Only a number is expected here: the count of lines in the data that contain "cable".

*** Dataset content ***

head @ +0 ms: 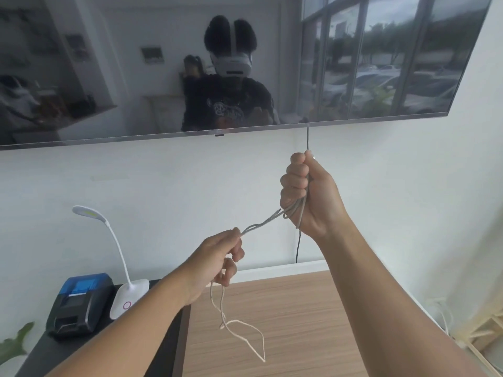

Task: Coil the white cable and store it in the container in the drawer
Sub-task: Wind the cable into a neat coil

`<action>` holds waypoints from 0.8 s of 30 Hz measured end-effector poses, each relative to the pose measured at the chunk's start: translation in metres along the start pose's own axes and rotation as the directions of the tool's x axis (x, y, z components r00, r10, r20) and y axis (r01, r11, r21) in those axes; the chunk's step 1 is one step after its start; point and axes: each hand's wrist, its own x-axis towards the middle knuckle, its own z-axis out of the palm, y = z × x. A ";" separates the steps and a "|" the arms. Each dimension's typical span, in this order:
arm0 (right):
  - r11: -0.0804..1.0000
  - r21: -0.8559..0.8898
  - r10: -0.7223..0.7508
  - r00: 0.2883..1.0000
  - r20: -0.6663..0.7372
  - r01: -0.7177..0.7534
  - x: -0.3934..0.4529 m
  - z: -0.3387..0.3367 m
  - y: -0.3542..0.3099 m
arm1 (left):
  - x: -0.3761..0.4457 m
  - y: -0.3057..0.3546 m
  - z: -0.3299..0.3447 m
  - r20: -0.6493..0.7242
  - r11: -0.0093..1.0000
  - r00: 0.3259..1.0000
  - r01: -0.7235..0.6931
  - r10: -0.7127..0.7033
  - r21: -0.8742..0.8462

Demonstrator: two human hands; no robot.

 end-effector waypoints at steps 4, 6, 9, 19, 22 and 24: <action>0.994 0.004 0.109 0.982 0.154 -0.111 -0.012 0.001 0.000 | 0.009 0.002 -0.010 -0.011 0.940 0.975 0.212 -0.223 -0.267; 0.983 -0.104 0.168 0.967 0.193 -0.150 -0.016 0.000 0.006 | 0.016 0.013 -0.010 -0.046 0.917 0.959 0.253 -0.280 -0.309; 0.916 -0.356 0.238 0.964 0.120 -0.182 -0.021 -0.006 0.023 | 0.029 0.042 -0.011 -0.108 0.907 0.954 0.225 -0.279 -0.356; 0.793 -0.578 0.192 0.980 -0.059 -0.191 -0.011 -0.031 0.050 | 0.034 0.119 0.003 -0.168 0.961 0.984 -0.005 0.053 0.277; 0.842 -0.518 0.113 0.989 -0.099 -0.148 -0.005 -0.033 0.052 | 0.027 0.117 0.011 -0.148 0.886 0.976 -0.072 0.156 0.458; 0.876 -0.471 0.052 0.990 -0.131 -0.108 -0.001 -0.035 0.052 | 0.022 0.110 0.019 -0.121 0.821 0.967 -0.120 0.224 0.558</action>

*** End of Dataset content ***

- _Exercise response_:
2